Late last week, Microsoft announced it had taken down much, but not all, of a major botnet that has been operating since 2011 throughout much of Europe.
The Microsoft Digital Crimes Unit today worked in conjunction with Europol’s European Cybercrime Centre (EC3), the FBI and major tech firms to take down the botnet. The ZeroAccess botnet is responsible for infecting more than 2 million computers, according to research by the University of California, San Diego. Microsoft estimated there were more than 800,000 ZeroAccess-infected computers active on the Internet on any given day.
The takedown was done first by filing a civil suit against the ZeroAccess operators, which led to a court order letting it block all traffic between computers in the U.S. and 18 IP addresses in Europe being used by the botnet. Microsoft also took control of 49 domains suspected to be associated with the botnet. European law enforcement agencies executed search warrants on and seized computer servers associated with the 18 IP addresses.

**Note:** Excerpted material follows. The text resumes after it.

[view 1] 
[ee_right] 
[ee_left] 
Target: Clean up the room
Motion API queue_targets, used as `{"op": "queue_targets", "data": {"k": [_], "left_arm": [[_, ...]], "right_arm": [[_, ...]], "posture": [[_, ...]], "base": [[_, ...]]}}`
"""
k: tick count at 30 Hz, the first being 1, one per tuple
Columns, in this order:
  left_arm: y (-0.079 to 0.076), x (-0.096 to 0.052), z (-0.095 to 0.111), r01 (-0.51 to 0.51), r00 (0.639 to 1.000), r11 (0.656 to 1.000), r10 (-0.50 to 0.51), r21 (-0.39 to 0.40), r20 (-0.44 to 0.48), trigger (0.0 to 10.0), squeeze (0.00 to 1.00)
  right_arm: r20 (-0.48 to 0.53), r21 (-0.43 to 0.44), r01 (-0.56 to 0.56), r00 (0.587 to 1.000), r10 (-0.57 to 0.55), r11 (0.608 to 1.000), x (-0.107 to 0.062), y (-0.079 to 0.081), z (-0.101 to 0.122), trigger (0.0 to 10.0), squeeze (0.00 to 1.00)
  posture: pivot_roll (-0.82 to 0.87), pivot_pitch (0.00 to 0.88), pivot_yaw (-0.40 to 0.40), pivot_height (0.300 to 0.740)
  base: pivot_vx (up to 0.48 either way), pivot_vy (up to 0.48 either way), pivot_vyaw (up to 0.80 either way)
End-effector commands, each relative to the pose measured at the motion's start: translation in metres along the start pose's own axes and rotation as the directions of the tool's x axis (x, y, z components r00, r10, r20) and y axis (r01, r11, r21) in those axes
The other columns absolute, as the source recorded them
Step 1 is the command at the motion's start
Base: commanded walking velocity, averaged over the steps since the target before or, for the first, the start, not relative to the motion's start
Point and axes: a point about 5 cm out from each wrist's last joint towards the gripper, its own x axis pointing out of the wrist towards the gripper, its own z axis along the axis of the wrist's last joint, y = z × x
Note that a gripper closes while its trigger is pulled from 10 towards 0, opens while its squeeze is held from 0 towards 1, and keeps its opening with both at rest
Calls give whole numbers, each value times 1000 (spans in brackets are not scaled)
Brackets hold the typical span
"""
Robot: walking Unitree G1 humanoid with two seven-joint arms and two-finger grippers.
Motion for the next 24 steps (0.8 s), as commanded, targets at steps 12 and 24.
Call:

ZeroAccess targeted search results on Google, Bing and Yahoo search engines, and is estimated to have cost online advertisers $2.7 million per month. ZeroAccess is used to commit a slew of crimes, including search hijacking, which “hijacks” search results and redirects people to sites they had not intended or requested to go to in order to steal the money generated by their ad clicks.
ZeroAccess also commits click fraud by pretending to be legitimate, interested human users’ clicks, but are the result of automated Web traffic and other criminal activity.
This was a tough botnet, using a peer-to-peer infrastructure that allows cybercriminals to control the botnet remotely from tens of thousands of different computers. As a result, Microsoft believes it only snagged about 40% of the total botnet, which would translate to another 2.5 million machines out there. Some command-and-control signals have already been seen being sent to other dormant machines.
This is Microsoft’s eighth botnet operation in the past three years and the first botnet action since Microsoft opened its new Cybercrime Center on November 14.
Microsoft and its partners said they do not expect to fully eliminate the ZeroAccess botnet on account of its complexity. Because ZeroAccess disables security features on infected computers, the computer is open to a whole lot of infections, not just ZeroAccess.
This proves once again that only a company the size of Microsoft can muster the resources and pull to get this kind of sting done.